▸ What is required
Within the data that follows, how many lines carry the string "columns"? Give the number alone.

Extracted data entries:
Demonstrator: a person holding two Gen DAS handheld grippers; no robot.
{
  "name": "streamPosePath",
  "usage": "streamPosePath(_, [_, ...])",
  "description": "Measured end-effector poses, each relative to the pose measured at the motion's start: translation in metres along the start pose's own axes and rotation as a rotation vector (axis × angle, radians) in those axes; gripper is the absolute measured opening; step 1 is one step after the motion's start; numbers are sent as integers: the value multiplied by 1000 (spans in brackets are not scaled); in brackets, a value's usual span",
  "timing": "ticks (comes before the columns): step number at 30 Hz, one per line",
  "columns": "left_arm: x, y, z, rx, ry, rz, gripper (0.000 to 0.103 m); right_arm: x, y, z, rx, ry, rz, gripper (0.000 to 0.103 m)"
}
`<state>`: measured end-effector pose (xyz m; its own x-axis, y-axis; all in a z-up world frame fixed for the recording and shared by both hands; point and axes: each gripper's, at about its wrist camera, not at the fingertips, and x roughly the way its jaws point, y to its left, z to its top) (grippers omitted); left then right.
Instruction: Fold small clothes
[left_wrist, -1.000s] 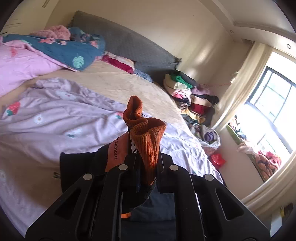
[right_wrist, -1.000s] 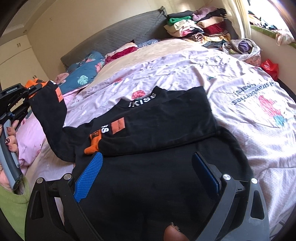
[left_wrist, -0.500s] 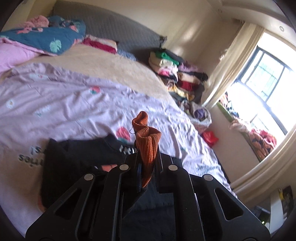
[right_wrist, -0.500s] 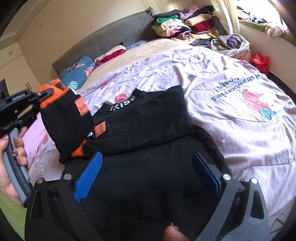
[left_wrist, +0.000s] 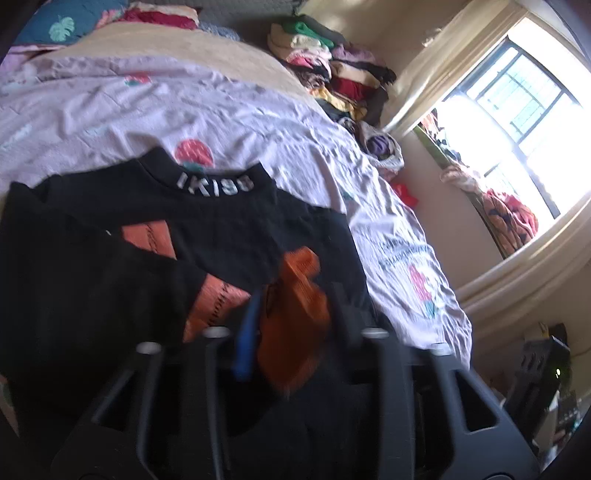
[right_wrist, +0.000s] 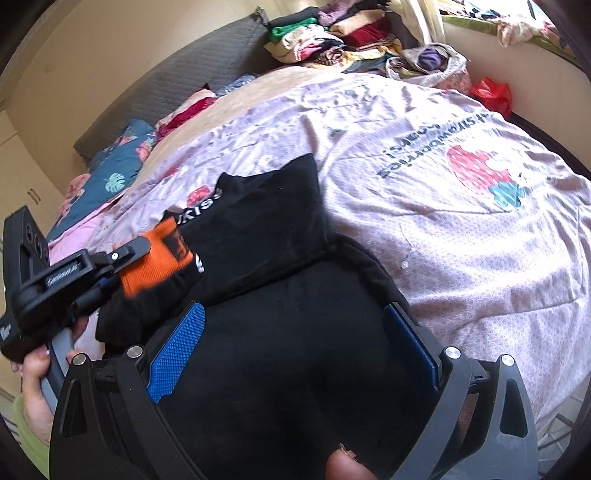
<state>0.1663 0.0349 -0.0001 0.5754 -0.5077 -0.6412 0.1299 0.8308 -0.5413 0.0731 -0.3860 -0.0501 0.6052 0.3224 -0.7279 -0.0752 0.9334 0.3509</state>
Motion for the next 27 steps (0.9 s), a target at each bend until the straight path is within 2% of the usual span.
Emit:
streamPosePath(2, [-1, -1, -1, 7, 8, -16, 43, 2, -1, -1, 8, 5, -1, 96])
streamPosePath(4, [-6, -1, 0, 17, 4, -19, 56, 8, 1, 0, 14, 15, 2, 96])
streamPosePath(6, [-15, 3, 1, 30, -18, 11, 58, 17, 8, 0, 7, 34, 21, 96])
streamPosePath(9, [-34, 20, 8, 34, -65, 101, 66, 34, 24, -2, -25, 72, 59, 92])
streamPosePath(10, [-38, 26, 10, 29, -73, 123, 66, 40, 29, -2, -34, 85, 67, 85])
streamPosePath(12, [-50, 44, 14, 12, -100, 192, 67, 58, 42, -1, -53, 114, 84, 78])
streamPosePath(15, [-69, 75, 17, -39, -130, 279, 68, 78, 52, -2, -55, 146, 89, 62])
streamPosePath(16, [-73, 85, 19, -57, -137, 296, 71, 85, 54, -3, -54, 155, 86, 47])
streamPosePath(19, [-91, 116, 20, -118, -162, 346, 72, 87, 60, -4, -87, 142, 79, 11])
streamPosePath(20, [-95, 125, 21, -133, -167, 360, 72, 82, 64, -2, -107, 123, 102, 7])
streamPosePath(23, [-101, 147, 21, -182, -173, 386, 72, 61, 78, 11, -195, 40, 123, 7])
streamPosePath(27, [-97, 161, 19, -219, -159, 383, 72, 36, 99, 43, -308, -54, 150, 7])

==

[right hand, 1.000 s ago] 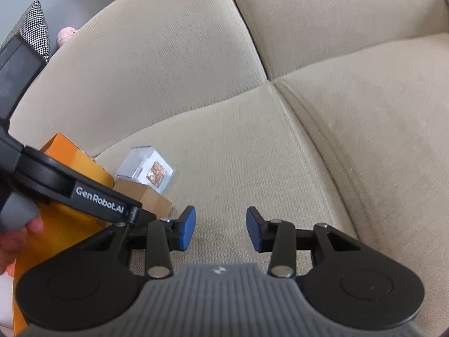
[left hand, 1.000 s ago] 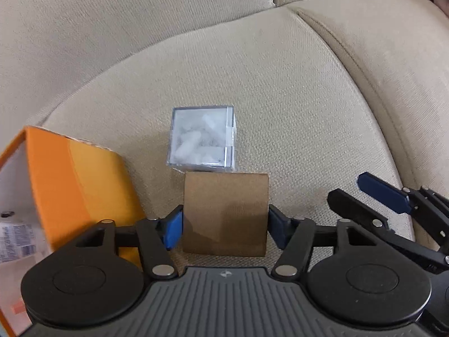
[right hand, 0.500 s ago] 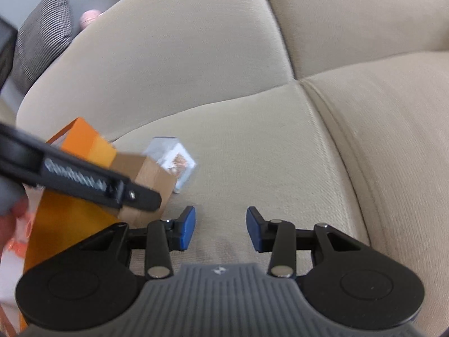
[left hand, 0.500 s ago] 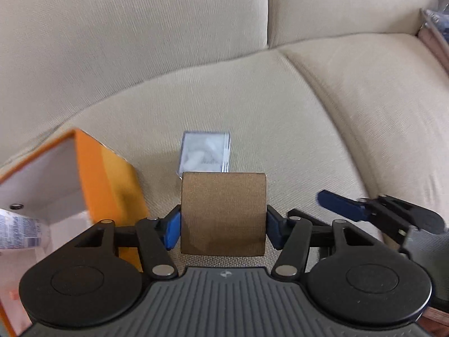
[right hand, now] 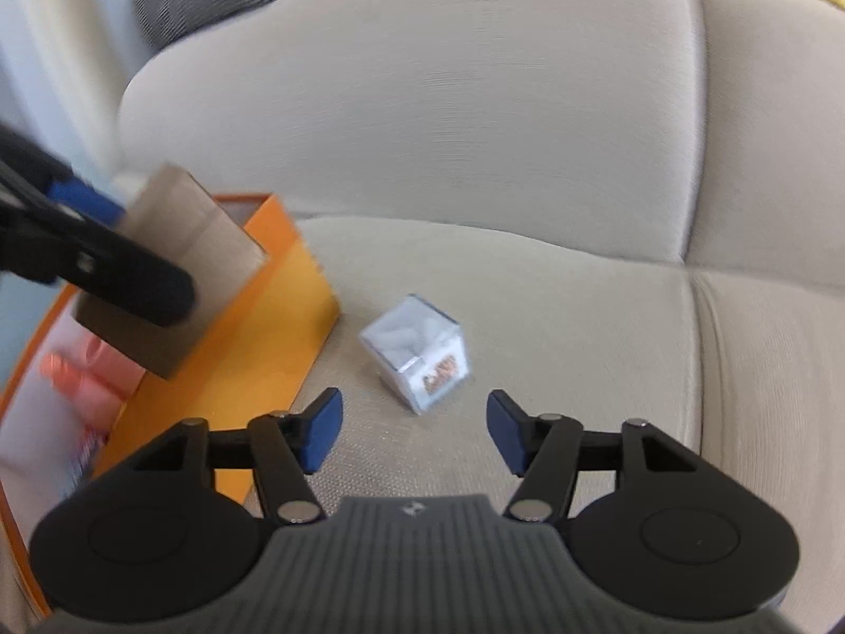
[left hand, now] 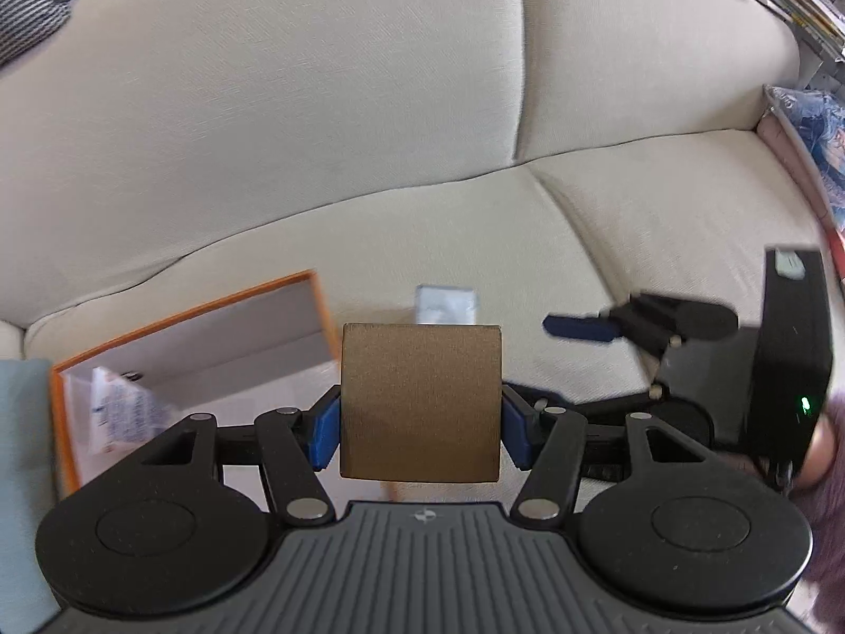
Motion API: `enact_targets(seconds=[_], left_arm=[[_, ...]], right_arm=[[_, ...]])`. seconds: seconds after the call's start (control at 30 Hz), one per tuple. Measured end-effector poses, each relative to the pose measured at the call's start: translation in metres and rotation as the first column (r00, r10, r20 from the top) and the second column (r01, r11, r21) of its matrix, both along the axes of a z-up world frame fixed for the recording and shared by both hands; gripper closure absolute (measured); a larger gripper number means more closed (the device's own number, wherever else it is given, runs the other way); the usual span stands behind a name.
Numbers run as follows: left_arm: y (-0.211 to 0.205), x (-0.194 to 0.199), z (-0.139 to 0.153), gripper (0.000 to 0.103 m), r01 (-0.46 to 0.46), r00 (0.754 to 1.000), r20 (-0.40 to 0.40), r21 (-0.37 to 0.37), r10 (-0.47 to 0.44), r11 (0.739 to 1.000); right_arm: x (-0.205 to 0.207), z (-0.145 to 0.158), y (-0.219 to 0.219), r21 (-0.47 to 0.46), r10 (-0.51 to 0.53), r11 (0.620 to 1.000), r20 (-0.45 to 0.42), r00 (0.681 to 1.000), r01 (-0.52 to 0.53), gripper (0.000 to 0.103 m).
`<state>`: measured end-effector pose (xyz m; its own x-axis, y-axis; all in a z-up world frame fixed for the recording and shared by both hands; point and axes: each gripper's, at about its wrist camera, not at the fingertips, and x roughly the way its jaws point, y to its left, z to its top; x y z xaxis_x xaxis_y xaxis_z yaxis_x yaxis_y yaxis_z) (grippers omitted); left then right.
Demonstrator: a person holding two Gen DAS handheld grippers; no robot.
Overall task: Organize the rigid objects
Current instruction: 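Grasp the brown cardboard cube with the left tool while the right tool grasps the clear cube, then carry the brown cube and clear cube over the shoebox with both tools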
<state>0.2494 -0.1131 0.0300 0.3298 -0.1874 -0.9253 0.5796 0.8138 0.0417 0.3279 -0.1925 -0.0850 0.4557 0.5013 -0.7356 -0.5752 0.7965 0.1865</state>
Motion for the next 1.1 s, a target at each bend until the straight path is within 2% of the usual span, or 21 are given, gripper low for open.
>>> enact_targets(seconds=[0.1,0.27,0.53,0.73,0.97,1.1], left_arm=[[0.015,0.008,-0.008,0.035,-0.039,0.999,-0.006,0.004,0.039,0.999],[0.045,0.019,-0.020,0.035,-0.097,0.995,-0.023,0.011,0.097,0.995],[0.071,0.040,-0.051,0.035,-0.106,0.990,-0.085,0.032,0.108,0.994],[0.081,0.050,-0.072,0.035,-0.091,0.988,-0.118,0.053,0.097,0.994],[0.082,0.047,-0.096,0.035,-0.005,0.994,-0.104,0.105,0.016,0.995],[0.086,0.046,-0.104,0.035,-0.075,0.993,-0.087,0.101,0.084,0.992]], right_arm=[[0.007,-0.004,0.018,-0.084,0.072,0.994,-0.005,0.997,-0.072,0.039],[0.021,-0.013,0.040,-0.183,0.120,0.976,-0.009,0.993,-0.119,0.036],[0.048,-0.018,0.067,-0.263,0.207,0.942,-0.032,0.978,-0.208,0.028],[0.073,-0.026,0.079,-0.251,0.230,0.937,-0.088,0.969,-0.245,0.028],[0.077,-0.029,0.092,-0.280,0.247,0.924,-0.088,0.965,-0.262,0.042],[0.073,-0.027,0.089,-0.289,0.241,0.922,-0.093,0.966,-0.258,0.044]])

▸ Output below
2